Coronavirus Task Force Red Zone

The White House Coronavirus Task Force report for Iowa on Dec. 6, 2020, shows the entire state in the red zone for new cases. That indicates high rates of community spread of the disease.

While the rate of new COVID-19 cases and hospitalizations has mostly plateaued in Iowa over the last two weeks, the latest report from the White House Coronavirus Task Force warns that those numbers should be viewed cautiously because of a decrease in the number of Iowans being tested.

The task force issues weekly reports to every governor. The latest, dated Dec. 6, was obtained and published this week by the Center for Public Integrity. Its maps, graphs and recommendations are based on data from the week of Nov. 28 through Dec. 4. 

"There are still very high virus levels across the state," the report reads, "activities that were safe in the summer are not safe now."

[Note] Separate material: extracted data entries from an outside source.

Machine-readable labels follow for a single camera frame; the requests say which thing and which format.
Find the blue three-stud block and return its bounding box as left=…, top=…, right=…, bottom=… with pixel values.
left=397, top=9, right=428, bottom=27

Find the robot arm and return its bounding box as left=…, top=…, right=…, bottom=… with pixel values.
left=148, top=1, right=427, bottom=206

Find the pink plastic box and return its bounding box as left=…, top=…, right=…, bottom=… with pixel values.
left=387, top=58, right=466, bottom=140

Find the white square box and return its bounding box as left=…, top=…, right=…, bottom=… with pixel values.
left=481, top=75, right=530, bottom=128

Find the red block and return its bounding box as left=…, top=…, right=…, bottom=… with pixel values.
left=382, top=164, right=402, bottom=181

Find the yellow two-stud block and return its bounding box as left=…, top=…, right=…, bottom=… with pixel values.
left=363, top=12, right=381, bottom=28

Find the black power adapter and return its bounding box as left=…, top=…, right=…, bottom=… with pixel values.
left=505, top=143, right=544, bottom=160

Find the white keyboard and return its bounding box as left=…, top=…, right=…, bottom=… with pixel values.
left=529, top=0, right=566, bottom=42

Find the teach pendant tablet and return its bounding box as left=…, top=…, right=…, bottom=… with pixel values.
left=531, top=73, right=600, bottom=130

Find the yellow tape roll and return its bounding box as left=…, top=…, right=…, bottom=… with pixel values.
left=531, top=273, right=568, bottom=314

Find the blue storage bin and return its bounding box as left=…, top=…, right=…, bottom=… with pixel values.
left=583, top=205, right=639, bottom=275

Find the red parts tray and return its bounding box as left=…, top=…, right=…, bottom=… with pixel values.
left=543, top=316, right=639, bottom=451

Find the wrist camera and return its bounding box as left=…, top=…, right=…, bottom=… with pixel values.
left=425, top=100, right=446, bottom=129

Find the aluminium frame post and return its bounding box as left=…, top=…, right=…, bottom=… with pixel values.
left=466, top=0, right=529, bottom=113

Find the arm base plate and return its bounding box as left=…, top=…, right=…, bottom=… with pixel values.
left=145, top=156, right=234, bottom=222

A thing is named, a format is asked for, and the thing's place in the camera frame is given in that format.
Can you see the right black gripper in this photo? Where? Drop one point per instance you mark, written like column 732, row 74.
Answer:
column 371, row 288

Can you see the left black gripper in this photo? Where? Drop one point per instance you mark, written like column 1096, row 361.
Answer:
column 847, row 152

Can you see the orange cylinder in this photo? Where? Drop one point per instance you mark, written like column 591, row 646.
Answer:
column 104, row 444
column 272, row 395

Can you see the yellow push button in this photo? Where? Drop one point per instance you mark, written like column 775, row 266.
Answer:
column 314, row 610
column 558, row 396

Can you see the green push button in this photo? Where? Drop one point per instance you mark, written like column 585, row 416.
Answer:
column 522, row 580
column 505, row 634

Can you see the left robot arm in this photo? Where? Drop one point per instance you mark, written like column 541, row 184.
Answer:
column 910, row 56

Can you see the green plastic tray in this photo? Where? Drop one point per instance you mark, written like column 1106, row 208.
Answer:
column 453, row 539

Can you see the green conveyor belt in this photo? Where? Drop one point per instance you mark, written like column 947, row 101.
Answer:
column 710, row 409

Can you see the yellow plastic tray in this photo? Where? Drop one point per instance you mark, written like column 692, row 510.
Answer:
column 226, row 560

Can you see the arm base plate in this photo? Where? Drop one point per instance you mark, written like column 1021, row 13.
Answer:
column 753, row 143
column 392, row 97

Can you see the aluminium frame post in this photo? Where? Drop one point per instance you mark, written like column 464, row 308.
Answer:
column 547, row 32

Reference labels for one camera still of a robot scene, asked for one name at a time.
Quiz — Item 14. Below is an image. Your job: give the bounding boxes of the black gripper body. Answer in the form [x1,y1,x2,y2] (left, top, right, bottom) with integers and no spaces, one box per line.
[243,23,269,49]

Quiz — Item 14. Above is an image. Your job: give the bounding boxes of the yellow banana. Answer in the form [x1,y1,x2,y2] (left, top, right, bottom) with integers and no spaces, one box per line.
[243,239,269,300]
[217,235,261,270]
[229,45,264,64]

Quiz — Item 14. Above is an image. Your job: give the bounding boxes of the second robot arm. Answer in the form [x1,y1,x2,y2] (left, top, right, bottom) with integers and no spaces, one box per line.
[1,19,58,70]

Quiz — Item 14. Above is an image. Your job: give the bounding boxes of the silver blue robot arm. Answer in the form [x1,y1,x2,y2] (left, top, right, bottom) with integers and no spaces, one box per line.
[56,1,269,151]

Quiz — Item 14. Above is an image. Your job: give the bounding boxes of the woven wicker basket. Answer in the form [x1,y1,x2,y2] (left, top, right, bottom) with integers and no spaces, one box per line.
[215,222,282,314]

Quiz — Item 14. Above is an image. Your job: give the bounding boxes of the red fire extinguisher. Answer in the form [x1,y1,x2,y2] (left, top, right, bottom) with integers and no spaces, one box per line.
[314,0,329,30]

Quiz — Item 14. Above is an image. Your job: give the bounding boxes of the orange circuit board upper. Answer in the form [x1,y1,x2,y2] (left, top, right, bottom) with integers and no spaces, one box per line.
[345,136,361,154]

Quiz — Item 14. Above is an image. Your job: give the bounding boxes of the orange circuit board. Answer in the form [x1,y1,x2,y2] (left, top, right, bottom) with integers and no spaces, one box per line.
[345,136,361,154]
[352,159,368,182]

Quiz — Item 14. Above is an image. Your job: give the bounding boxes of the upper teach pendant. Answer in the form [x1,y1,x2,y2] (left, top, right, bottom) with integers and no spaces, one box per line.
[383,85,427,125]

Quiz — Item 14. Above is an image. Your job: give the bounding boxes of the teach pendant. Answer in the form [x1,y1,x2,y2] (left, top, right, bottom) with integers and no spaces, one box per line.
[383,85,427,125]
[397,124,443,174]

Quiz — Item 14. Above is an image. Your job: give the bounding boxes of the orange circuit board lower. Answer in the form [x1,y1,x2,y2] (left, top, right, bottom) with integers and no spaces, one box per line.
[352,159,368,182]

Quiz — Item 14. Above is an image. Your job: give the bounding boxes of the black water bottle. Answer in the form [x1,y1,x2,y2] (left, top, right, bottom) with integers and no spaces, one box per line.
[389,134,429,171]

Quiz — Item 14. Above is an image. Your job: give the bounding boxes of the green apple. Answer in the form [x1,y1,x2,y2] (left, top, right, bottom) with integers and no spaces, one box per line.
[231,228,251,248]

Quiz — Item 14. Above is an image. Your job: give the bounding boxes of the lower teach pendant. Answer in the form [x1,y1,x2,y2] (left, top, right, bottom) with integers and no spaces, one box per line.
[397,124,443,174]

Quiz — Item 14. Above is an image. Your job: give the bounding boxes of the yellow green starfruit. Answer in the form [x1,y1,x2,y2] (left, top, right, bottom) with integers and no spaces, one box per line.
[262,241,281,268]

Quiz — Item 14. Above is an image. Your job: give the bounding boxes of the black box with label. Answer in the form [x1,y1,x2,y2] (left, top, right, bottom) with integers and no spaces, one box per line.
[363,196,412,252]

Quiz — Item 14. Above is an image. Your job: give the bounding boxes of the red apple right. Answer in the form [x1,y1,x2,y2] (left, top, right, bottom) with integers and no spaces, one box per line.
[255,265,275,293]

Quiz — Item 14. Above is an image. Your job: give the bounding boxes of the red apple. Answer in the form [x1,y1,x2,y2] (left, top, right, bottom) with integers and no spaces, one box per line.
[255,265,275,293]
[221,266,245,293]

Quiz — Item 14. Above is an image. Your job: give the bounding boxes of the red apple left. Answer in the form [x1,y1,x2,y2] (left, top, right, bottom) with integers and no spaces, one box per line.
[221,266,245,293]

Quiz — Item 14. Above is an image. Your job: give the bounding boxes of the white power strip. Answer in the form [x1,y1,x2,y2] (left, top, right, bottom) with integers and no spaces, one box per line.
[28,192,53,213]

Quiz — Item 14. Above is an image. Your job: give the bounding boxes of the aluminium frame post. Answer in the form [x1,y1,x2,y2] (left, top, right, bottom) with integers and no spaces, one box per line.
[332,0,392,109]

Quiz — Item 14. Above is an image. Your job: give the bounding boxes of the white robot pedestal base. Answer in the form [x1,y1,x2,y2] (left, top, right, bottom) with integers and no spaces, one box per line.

The report uses "new cases per 100,000 population" to compare virus spread in states, counties and cities across the United States. Anything greater than 101 new cases per 100,000 population in a one-week time period is classified as high community spread, and is called the red zone. Nationally, during the week of Nov. 28-Dec. 4, there were 385 new cases per 100,000 population. During that same time period, Iowa reported 512 new cases per 100,000, and Hardin County saw 599 new cases per 100,000. That’s a slight increase for Hardin County from the previous week, when it reported 480 per 100,000, but still down from the peak of 1,162 per 100,000 during the week of Nov. 7-13. This was Hardin County's 12th week in the red zone.

The report advises the state to implement "aggressive testing to find the asymptomatic individuals responsible for the majority of the infectious spread." It notes “significant reductions in testing”.

One week ago, the Iowa Department of Public Health made additional data available on its coronavirus website, including the total number of tests performed statewide and in each county every day since early March. According to that information, Hardin County has seen a decrease in testing this month, when compared with last month. In November, an average of 201 Hardin County residents were tested every day, compared with 114 in October. So far in December, daily testing of Hardin County residents has averaged 145 people.

The Dec. 6 report also calls for stronger mitigation measures to slow spread of the disease, which has spread “to every corner of the U.S., from small towns to large cities, from farms to beach communities.”

“Despite the severity of this surge and the treat to the hospital systems, many state and local governments are not implementing the same mitigation policies that stemmed the tide of the summer surge; that must happen now,” the report to Iowa Gov. Kim Reynolds states.

As of Friday morning, a total of 1,298 Hardin County residents had tested positive for COVID-19 since March. Of those, 868 are reported as having recovered, and 20 local residents have died. (The number of deaths jumped up this week after the state changed its methodology for counting COVID-19 deaths). That leaves 410 Hardin County residents currently infected.